REQUIREMENT:
Across the whole listing, state how many lines include "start". Add nothing to that number.

PROVIDED MATERIAL:

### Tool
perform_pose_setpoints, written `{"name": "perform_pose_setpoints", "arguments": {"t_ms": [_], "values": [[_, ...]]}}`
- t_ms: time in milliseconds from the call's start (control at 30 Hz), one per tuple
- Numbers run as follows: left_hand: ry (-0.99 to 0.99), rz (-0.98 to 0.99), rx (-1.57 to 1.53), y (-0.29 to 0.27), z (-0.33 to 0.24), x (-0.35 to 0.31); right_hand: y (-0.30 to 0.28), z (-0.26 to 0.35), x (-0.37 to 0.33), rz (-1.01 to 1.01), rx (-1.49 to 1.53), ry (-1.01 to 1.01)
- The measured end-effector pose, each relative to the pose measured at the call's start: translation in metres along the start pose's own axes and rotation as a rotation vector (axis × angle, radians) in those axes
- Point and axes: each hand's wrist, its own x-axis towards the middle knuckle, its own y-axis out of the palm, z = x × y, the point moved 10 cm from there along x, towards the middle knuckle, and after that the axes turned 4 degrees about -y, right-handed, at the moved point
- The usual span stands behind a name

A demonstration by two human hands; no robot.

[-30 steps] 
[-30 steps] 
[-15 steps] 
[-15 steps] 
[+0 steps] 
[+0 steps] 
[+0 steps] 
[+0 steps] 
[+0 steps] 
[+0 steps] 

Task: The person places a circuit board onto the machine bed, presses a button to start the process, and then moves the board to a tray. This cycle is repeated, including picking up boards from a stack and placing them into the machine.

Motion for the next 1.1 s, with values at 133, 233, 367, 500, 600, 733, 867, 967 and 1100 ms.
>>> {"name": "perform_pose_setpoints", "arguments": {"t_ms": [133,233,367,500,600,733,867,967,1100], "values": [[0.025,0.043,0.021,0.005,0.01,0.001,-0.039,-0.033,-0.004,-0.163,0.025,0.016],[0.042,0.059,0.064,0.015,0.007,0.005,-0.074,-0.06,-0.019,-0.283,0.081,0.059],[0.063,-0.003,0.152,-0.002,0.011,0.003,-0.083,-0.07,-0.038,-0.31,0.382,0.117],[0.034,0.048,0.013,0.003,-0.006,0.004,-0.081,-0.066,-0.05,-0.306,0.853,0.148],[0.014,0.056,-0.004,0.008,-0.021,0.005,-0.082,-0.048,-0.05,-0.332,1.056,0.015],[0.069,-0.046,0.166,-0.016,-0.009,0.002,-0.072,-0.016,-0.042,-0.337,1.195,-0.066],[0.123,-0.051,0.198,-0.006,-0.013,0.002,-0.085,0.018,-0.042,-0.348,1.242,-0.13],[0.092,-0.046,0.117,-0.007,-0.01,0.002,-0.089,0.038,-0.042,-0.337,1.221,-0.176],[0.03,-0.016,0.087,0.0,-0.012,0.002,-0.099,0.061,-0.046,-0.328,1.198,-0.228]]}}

OUTPUT FOR THIS EXERCISE:
3